Es handelt sich hier um einen der vier Berichte, anhand derer sich das Europaparlament zum EU-Kreislaufwirtschaftspaket äußert. Trotz des nichtssagenden Namens ist dieses Paket von großer Bedeutung für die deutsche Industrie, weil es verschiede Abfallquoten, wie Recyclingquoten oder Deponierungsbeschränkungen, neu definiert.

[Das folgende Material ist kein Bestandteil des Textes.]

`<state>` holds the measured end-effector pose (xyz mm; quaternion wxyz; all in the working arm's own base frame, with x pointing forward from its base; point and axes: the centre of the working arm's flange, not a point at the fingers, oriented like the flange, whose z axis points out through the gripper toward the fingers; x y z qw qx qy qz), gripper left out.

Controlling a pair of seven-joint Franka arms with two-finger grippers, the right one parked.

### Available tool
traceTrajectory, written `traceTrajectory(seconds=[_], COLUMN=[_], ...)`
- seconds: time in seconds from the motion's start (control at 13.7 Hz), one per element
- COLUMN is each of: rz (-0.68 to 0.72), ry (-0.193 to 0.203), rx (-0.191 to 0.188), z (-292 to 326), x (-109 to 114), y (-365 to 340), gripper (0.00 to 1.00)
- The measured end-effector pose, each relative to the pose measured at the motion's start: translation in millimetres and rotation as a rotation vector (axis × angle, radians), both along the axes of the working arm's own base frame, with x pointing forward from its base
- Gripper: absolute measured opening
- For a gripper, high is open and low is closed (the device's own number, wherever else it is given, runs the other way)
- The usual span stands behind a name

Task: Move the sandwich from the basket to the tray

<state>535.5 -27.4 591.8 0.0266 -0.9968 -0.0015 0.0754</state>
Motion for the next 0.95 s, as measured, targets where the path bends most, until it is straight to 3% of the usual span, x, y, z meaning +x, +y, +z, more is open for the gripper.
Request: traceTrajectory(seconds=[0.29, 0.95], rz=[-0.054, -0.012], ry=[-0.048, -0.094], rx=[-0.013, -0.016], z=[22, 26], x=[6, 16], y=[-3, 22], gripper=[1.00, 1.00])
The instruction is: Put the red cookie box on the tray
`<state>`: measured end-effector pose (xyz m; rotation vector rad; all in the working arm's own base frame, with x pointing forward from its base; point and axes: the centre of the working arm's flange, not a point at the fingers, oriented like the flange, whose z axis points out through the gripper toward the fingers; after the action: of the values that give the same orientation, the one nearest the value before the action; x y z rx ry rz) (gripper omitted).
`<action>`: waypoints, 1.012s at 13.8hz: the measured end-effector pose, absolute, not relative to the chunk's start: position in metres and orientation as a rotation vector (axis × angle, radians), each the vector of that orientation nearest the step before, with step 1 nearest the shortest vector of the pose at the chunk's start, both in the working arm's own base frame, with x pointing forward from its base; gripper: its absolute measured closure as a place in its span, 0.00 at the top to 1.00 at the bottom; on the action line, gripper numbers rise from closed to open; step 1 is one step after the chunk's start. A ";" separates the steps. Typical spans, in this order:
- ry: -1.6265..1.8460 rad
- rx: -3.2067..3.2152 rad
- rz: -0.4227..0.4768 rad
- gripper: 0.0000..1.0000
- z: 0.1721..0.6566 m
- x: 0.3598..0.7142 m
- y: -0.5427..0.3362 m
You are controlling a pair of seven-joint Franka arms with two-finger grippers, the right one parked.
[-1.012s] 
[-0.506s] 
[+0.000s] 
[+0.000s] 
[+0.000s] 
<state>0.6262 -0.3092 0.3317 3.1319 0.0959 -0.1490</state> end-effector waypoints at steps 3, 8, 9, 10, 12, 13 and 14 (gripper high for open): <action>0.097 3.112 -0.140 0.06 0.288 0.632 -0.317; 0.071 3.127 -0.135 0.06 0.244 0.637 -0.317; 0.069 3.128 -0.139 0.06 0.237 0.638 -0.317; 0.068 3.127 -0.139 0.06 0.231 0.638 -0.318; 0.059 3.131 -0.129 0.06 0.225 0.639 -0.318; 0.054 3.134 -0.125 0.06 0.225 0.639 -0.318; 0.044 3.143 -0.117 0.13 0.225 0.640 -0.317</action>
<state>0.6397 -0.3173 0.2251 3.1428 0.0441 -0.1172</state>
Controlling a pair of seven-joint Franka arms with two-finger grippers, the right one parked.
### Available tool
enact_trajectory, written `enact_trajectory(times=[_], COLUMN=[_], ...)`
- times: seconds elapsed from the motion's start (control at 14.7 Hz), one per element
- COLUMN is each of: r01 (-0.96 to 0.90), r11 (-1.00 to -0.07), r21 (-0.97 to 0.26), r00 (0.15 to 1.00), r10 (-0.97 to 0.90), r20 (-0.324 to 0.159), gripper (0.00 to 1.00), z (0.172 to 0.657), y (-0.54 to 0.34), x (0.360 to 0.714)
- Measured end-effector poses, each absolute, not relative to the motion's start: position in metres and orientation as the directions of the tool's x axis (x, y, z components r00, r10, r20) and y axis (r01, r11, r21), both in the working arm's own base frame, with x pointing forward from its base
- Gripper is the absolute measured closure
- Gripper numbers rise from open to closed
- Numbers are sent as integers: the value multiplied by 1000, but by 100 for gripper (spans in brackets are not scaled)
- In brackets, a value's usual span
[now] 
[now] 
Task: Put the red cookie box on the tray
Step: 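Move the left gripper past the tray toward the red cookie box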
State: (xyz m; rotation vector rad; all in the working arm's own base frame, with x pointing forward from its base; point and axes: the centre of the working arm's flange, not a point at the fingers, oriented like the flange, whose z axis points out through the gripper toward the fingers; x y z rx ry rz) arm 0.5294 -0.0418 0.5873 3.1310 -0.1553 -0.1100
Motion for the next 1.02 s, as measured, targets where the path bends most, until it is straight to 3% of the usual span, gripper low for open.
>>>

Die Liberal-Konservativen Reformer bekennen sich ausdrücklich zu einer nachhaltigen Abfallwirtschaft genauso wie zum stärkeren Einsatz von Abfällen als Ressource, um unter anderem die Ressourceneffizienz in Europa voranzubringen. Wir kritisieren allerdings die Vorgehensweise der Europäischen Kommission, wenn sie neue und noch ambitioniertere Ziele definiert ohne dafür zu sorgen, dass die alten erst von allen Staaten erfüllt sind. Wenn einmal der Eindruck entsteht, dass sich einige Länder bei den aktuellen Quoten herausreden können, werden sie die neuen Ziele logischerweise auch nicht erfüllen. Durch solche Vorgehensweise untergräbt die Kommission deswegen ihre eigene rechtsgebende Autorität.

Darüber hinaus lehnen die Liberal-Konservativen Reformer die anspruchsvolle abfallrechtliche Herstellerverantwortung ab, die das Parlament zum ursprünglichen Kommissionsvorschlag ergänzen will. Diese ist in Teilen nicht konform mit dem Verursacher- sowie mit dem Subsidiaritätsprinzip und würde damit unnötigerweise die Wirtschaft belasten.

Aus diesen Gründen habe ich gegen den Parlamentsbericht gestimmt.